Выбрать главу

Гигантская волна увлекла его наверх и швырнула на скалу; оказавшись в расщелине, он ощутил израненным телом неподатливость грубого камня. В изнеможении он раскинул руки и обнаружил под пальцами трещину, которая помогла бы ему удержаться; однако опять заскользил по мокрой скале вниз. Он яростно цеплялся за камень, но неудержимо сползал обратно в море. Он уже скрылся под водой, когда руки Гусперо вытянули его наружу. Юноша оседлал обломок мачты длиной примерно в пять футов и ухитрился взгромоздить на него и хозяина. Он отчаянно пытался направить мачту к суше, однако ее подбрасывал и качал океан; спасенных вновь накрыло волной — и для Джона Мильтона, обхватившего кусок дерева, время и движение перестали существовать. Он повис между двумя мирами, окруженный сгустившимся безмолвием.

— Силы небесные! — воскликнул Гусперо, когда громадная волна взметнула мачту выше прежнего; оба сумели не разжать хватки — и неожиданно юноша ощутил под правой ступней твердое дно. Их прибивало к земле, но, едва юноша пробовал подняться, волны валили его с ног. Однако теперь он барахтался на мелководье: обернувшись к Мильтону, он за руки стянул его с мачты. Оба оказались вблизи берега и, не дожидаясь очередного вала, Гусперо вытащил слепца на сушу. «Вставайте или ползите, сэр! — прокричал он. — Здесь медлить нельзя». Кое-как выбравшись на берег, они прислонились, чтобы отдышаться, к поваленной бурей сосне. Дрожа от холода, в изнеможении, покрытые синяками и ссадинами, они не могли удержаться от слез.

3

— Хуже, конечно, было и не придумать. Но наши приключения начались гораздо раньше. Ты слышала когда-нибудь об Актоне, Кейт? Чудное место. Что ж, вот тогда все и началось.

— Это ведь тоже не в Лондоне? Ты как-то сказал, что там вкусная свинина.

— Там разводят свиней, Кейт. Но не едят. Нынешней весной я уже прошагал изрядное расстояние на пути из города, когда увидел впереди себя шаткую и валкую повозку. Весь глянец с моих башмаков, как тебе нетрудно представить, давно сошел, и потому мне вздумалось проехаться в задке этой телеги. Тебе известна наша лондонская поговорка? Посидишь чуток — бегом со всех ног. Именно так я в уме и прикинул. Одним прыжком вскочил туда…

— Ты не передашь мне вон ту салфетку, Гус? Ага. Теперь я опять тебя слушаю. Больше не шелохнусь.

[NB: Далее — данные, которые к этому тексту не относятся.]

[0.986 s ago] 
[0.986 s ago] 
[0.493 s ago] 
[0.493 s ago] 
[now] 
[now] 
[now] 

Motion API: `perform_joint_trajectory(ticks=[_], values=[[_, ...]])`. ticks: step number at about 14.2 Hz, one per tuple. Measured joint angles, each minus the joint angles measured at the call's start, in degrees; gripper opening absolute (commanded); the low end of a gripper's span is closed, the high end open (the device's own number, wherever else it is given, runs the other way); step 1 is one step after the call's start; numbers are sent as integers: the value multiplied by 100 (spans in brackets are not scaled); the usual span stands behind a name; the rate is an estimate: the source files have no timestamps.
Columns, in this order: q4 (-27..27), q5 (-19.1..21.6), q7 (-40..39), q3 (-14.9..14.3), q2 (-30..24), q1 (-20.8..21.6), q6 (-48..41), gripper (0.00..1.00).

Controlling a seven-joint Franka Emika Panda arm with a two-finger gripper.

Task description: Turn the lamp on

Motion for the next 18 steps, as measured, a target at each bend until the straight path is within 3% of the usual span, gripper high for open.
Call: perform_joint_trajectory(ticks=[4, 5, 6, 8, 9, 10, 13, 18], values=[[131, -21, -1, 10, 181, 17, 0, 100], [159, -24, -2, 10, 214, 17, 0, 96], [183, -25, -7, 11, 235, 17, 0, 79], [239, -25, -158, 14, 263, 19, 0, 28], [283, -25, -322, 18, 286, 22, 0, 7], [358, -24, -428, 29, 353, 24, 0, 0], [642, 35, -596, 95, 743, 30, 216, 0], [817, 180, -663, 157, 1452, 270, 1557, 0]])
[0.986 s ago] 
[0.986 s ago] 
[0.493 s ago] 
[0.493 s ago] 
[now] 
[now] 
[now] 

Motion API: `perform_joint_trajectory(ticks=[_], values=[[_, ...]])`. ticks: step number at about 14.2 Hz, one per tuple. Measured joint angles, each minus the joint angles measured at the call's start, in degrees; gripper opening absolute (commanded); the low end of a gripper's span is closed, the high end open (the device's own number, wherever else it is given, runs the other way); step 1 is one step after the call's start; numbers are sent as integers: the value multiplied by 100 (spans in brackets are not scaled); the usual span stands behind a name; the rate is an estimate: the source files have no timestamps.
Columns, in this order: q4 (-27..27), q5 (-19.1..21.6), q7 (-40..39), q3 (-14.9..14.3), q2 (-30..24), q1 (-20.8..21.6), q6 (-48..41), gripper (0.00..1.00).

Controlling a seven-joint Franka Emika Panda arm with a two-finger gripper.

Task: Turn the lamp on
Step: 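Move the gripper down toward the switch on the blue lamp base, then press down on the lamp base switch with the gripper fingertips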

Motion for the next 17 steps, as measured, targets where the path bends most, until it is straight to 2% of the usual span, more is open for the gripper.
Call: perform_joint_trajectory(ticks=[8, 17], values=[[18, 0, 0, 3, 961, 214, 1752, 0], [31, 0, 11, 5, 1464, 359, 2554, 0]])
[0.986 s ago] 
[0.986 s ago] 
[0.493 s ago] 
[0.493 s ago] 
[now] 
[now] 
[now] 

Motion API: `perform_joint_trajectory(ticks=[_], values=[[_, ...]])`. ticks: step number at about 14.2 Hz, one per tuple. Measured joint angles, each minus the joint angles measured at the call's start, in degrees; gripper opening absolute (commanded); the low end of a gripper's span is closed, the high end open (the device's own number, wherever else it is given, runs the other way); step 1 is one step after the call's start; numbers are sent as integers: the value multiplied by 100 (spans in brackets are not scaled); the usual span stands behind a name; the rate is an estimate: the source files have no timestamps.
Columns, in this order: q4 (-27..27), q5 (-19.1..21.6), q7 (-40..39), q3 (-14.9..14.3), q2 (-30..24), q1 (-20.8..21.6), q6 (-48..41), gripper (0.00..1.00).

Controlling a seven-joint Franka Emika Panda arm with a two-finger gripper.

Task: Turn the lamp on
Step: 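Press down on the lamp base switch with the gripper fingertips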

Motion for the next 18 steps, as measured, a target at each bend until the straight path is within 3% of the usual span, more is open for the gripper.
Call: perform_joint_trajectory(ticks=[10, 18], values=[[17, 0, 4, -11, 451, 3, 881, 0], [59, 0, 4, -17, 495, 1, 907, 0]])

— И вот я забрался в телегу, тайком от возчика, и уютно устроился на холщовом покрытии. Протряслись мы капельку душа в душу — как вдруг слышу: кто-то жует и чавкает. Потом слышу зевок — и на меня пахнуло ароматом выдержанного сыра. Приложил я ухо к завесе — и ясно различил: кто-то с аппетитом трапезничает. Ты знаешь историю о кладовой матушки Элис? Везде пустота — нет ни черта. В желудке у меня было так прискорбно, что я кое-как набрался смелости и прошептал: «Не осталось хоть крошечки?» Изнутри донесся тихий вздох, словно выпустили воздух из кожаного пузыря, и я прошептал снова: «Хотя бы чуточки этого прекрасного сыра?» — «Кто вы?» Голос был мужской, но такой дрожащий, словно принадлежал знатной даме, пытающейся торговать пикулями.

— Мистер Мильтон иногда дрожит как лист. Я держу его за руку, пока он не успокоится.

— Не возьмешь ли сейчас за руку меня, Кейт? Вот так?

— Сядь на место, Гус, а то мне не закончить с шитьем. Будь хорошим мальчиком. Пожалуйста.

— И тут он спрашивает, кто я такой. «Кто я такой, сэр? Простой бедолага, только и всего. Прошу, не вздумайте только тыкать в холстину шпагой или там кинжалом».

Он помолчал немного. «Чего же тебе от меня надо, бедолага?» — «Да я уже сказал. Чуточку этого доброго выдержанного сыра. Я прямо-таки предвкушаю, как он обласкает мое нутро». — «Бедолага из Лондона, стало быть». — Когда он успокоился, голос у него сделался очень мягкий и ровный. Как бывает у тех, кто много поет.